Since I can't seem to formulate a post topic, I decided to engage in one of the ever-popular "random thoughts" posts instead:
I have reached the end of my rope with my 7 year old yelling at me every ever-lovin minute of the day. I think much of her behavior is related to autism spectrum issues - her brain does not work and process interpersonal interactions like the rest of us, and then her frustration flares when we don't see eye to eye. Her ASD effects are entirely on the social side of things and, genetically, she comes by the traits of smarts and obstinance naturally. As a result of everything that she is, Brooke hates being told "no", she hates being redirected, she hates being interrupted, and she hates being told what to do. I doubt we go more than five minutes in each other's presence without her yelling at me and starting a tantrum. It is hard hard work to keep my tone soft, to keep my face neutral, and not to engage in the battle. All the while, trying to teach her what she might say instead (i.e. asking for help instead of throwing a tantrum when she can't find something). I'm exhausted.
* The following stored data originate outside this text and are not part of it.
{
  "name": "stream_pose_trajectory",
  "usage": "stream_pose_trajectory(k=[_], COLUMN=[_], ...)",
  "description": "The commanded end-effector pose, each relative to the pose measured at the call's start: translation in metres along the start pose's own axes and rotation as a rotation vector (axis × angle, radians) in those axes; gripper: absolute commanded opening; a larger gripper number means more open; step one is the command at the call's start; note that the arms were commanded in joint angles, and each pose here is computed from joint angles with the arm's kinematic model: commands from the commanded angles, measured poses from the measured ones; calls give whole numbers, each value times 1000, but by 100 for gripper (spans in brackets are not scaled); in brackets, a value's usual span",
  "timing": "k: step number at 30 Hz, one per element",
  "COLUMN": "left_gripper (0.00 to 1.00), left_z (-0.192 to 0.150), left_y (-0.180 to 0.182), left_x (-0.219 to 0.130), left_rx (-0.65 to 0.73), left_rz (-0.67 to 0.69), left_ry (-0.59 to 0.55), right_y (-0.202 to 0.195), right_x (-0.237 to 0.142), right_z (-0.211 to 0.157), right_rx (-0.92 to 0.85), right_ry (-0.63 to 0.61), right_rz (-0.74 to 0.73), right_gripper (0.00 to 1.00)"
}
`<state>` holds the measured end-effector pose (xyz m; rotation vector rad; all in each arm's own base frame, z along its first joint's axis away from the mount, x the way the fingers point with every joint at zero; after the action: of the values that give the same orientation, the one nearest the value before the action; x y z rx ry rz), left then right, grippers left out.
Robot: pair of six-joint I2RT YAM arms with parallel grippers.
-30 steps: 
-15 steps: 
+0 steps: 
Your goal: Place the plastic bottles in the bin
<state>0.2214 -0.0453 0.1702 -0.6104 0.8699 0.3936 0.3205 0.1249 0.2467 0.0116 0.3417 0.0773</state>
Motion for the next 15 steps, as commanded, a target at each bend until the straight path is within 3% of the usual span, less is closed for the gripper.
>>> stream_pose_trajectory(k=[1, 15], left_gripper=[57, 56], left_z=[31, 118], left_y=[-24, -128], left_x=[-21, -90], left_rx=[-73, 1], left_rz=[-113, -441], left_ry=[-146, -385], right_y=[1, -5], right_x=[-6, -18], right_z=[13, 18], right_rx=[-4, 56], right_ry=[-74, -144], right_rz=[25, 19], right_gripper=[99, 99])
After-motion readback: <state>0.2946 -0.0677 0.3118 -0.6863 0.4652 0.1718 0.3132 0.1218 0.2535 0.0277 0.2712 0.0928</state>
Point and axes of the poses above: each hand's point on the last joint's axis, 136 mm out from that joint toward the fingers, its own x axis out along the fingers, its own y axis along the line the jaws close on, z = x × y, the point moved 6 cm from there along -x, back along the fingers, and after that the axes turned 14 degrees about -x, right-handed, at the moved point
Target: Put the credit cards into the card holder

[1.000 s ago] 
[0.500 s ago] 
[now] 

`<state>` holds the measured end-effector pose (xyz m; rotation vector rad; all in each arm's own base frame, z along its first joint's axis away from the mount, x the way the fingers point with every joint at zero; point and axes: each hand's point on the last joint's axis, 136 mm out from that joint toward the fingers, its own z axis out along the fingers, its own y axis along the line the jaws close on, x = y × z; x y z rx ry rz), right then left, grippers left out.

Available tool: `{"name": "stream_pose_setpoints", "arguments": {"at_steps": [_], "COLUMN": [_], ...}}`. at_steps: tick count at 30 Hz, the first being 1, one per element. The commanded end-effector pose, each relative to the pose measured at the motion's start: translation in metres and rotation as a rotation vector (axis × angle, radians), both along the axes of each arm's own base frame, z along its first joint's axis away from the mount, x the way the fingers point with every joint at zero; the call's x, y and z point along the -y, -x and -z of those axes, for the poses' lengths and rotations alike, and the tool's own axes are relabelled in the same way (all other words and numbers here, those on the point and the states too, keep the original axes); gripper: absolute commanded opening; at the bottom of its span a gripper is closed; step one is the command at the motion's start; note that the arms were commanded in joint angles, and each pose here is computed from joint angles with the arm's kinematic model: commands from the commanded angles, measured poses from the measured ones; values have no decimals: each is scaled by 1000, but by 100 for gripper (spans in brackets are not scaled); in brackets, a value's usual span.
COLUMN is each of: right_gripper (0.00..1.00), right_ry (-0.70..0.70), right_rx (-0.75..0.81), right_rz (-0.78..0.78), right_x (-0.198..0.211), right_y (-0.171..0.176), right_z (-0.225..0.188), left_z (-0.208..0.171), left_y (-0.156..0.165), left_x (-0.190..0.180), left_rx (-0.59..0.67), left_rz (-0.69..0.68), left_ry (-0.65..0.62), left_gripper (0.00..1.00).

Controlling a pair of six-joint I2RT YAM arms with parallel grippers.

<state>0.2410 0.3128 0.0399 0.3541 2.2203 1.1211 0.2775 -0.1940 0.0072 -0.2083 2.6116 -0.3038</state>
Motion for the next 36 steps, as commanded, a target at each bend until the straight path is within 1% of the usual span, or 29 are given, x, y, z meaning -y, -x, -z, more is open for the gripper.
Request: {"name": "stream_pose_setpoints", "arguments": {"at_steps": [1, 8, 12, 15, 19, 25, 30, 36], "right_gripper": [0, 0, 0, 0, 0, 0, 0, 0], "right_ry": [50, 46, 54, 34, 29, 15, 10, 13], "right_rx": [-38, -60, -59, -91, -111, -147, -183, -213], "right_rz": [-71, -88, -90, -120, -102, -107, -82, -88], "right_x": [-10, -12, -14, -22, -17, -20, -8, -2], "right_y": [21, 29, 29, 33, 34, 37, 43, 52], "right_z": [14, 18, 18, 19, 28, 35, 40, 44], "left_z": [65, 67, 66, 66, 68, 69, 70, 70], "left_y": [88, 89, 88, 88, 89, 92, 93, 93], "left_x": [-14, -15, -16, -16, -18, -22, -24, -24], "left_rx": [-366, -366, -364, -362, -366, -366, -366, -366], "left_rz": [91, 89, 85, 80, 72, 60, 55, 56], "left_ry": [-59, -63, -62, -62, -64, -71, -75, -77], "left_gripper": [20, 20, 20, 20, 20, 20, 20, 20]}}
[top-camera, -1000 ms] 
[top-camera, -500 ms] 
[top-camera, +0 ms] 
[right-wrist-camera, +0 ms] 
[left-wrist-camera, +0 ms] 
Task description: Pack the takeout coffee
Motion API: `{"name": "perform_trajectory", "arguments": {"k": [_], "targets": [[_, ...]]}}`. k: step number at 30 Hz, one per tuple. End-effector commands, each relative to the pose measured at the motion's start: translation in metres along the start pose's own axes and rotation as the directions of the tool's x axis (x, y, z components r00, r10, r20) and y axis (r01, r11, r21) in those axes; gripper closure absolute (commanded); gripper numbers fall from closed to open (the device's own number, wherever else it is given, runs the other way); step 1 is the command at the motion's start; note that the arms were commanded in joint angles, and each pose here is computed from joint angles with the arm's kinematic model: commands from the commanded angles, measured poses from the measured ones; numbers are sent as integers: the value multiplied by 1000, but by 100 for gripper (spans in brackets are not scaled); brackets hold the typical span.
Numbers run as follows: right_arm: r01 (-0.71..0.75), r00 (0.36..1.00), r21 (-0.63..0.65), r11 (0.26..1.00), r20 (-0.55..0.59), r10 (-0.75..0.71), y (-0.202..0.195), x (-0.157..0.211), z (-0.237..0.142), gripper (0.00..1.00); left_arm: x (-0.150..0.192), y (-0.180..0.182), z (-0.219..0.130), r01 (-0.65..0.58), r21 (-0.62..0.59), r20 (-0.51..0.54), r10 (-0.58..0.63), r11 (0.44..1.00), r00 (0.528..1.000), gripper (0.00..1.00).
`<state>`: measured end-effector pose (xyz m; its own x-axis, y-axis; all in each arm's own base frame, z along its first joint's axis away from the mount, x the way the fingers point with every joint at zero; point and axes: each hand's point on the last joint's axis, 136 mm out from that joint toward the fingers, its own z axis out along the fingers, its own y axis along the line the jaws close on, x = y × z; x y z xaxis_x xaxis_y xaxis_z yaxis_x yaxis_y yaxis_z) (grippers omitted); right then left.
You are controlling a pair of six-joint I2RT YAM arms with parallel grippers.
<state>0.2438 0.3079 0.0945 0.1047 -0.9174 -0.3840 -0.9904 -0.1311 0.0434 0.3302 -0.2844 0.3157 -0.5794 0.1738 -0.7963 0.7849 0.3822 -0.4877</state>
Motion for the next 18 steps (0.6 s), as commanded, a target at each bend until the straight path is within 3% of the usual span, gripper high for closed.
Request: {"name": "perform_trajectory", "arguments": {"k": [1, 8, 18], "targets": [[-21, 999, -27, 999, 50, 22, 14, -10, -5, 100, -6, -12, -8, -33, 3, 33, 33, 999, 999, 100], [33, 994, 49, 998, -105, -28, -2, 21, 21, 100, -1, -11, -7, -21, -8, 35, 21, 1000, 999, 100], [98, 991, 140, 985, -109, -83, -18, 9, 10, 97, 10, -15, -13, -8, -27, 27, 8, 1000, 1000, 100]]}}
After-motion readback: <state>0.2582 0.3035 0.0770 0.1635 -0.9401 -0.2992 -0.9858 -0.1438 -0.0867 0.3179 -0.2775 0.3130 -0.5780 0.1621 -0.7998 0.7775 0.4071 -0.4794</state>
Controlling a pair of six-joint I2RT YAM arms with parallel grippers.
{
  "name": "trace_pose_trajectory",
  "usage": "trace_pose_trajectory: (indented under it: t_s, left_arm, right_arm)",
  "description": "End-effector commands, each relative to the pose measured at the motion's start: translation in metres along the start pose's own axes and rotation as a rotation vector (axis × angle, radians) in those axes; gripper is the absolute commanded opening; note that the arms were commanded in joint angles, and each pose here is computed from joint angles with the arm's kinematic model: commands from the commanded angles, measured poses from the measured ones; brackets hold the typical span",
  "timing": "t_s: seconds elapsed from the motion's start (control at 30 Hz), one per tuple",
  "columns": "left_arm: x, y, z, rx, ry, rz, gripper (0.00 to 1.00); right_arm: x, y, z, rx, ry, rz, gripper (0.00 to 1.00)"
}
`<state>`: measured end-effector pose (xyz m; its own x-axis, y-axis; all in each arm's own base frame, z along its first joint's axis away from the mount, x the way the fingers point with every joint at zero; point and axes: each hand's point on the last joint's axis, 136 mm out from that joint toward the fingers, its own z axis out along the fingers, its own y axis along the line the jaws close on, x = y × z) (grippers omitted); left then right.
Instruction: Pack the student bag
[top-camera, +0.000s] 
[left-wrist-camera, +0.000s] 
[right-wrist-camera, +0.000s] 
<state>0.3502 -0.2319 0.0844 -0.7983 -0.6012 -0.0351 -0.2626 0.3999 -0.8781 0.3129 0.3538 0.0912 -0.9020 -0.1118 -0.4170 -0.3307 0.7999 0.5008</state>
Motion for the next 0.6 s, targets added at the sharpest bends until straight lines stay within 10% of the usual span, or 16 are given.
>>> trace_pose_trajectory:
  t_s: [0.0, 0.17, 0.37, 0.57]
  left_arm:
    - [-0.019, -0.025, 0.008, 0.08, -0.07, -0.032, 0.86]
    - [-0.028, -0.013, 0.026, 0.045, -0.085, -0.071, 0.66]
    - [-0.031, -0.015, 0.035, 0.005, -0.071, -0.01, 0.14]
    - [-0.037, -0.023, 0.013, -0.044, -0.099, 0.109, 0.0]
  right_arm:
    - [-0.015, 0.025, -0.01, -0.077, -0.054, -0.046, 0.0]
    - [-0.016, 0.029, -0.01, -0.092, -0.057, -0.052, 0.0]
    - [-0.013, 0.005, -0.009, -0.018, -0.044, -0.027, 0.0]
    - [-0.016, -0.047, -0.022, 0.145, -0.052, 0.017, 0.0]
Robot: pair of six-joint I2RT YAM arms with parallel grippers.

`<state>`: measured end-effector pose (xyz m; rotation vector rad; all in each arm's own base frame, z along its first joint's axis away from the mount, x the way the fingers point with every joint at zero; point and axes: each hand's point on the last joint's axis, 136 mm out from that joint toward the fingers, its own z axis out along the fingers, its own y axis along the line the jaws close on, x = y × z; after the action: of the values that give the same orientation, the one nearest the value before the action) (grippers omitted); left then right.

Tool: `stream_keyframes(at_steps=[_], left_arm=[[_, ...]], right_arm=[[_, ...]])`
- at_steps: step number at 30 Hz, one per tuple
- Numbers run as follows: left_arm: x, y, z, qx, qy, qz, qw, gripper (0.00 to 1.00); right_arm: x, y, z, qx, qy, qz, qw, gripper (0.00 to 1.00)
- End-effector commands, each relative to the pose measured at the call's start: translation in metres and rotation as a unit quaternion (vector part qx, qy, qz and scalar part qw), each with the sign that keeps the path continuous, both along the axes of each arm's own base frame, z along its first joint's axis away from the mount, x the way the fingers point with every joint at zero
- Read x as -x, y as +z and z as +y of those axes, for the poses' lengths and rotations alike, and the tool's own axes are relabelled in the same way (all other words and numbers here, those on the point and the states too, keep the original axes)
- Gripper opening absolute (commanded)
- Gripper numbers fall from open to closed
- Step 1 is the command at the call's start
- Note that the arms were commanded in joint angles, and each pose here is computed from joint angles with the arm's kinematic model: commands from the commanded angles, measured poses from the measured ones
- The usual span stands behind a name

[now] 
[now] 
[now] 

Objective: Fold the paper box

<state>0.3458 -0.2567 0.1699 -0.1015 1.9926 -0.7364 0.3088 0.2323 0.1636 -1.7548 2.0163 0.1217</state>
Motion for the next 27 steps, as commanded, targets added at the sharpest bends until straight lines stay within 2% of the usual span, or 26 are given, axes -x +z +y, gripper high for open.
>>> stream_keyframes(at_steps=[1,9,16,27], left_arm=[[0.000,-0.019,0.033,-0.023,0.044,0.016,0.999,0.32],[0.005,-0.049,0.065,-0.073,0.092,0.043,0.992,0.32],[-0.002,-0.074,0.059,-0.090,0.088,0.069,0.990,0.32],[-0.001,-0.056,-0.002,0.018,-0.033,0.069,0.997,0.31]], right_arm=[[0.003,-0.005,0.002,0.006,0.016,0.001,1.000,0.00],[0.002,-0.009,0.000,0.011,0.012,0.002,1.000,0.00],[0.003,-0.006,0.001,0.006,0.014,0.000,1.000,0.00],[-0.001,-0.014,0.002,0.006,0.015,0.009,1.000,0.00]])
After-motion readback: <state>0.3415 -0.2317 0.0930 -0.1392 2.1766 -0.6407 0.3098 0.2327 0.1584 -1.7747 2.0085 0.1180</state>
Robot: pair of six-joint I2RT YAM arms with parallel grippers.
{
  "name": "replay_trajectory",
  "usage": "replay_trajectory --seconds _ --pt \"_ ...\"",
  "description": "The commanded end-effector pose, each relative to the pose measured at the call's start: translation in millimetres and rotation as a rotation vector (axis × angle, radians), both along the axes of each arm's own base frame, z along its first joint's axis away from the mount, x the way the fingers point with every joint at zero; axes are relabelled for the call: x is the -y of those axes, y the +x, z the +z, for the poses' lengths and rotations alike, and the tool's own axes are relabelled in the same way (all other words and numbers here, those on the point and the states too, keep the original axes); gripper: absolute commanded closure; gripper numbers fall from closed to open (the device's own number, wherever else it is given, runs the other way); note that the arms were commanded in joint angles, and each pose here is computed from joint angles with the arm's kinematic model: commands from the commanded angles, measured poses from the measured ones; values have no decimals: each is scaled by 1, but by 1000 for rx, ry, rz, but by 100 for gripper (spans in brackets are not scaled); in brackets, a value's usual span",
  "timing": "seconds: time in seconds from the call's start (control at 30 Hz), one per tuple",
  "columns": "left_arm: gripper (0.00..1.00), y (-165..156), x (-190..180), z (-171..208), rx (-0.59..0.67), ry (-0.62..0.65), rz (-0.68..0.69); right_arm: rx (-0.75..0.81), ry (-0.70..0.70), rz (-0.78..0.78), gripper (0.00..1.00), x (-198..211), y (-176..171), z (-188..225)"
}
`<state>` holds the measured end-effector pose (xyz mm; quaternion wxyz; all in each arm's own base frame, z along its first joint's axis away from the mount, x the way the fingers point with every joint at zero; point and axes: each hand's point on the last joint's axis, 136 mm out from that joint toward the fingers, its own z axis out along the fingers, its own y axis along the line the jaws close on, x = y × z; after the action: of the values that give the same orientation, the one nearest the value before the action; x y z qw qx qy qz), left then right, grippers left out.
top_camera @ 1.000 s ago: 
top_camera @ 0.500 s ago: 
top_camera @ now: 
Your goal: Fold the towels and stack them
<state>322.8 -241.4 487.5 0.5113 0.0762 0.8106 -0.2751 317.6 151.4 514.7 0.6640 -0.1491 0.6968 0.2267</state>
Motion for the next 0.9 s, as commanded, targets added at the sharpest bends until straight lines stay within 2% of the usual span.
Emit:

I can tell that I'm at the end of my rope with my life as a mother and a wife when I dream about my Toyota - and I had that dream about a week ago. For some reason, in my dreams, that Toyota symbolizes freedom and indepedence to me. It was purchased new shortly after I married my first husband - he picked the red one over my objection. It was a five speed 1989 Celica and I always loved it (except for the color). A couple years later, I got that car, which was paid off, in our divorce - I pointed it west and drove to Seattle. It was such a "break for freedom" for me, and that car was part of it. So, throughout my Seattle years, the Toyota and I did what we wanted and went where we wanted. I loved that car. It brought me back to Minnesota, saw me through law school, and my fisrt house, and my white boxer puppy came home in the Toyota. It was still with me when I met my husband. It was still with me when I was pregnant with Jordan and I had my first thoughts that perhaps it was time to get a new vehicle (oh my hips hurt!) ... and then, when I was about six months pregnant, someone crushed the back corner in an icy parking lot and it was totalled. It was 13-14 years old by that time, after all. I cried when I left it parked on the street, as I headed off to work, knowing the insurance company would pick it up before I got home that night. And when my life now overwhelms me, I dream about that car.
Interestingly enough, the dreams go something like this - I get the car back and I am so happy! I leap in and start driving down the road just smiling and so so happy. But soon I have some struggles - the gear shift might be sticky, or I realize sitting so low I can't see as well as I do in my minivan, or the steering doesn't handle so well. So my happiness is tempered. After my dream recently I realized what my dream is telling me is that while I miss and remember fondly those days of freedom, those sunshine days had their issues too. Oddly enough, that dream did help me find the strength to live through another day with my daughter, and my life full of obligations. Thanks to my Toyota. I loved that car.